> _WHAT YOU NEED TO DO_: Search term "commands": work out how many lines of the data below contain it, and answer with that number alone.

> _INFORMATION PROVIDED_:
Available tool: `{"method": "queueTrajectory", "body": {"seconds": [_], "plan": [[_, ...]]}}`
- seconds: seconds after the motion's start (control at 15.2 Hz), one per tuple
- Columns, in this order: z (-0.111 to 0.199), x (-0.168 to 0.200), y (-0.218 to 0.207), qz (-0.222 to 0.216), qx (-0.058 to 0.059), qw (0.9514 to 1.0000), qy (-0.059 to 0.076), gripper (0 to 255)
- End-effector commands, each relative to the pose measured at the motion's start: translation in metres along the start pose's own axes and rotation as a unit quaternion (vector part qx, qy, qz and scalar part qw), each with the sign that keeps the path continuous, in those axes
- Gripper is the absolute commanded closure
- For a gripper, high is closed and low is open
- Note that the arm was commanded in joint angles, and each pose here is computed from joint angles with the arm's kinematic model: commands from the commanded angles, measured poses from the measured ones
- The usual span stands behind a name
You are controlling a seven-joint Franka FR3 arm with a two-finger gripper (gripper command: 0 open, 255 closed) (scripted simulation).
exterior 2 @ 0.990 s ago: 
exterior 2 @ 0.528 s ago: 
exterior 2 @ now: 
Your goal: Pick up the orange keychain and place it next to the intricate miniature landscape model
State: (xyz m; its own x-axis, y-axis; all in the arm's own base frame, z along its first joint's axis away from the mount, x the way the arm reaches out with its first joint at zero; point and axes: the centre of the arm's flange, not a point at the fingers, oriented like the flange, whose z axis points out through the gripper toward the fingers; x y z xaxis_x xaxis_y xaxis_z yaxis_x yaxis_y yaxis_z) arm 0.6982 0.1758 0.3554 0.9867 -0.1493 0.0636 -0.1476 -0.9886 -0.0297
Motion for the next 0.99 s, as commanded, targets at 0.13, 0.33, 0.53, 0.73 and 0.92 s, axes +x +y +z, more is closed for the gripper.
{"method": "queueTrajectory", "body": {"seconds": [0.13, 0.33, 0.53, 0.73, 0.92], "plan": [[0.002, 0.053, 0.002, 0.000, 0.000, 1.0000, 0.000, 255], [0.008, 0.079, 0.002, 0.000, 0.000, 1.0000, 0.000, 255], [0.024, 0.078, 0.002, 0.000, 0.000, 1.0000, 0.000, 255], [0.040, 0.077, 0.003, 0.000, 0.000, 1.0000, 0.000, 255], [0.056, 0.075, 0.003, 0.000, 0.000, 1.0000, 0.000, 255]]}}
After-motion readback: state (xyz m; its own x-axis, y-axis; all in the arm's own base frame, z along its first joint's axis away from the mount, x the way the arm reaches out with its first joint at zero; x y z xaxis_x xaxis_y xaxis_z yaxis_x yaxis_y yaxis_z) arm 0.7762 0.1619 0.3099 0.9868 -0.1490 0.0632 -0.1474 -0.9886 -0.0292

> _EXERCISE ANSWER_: 2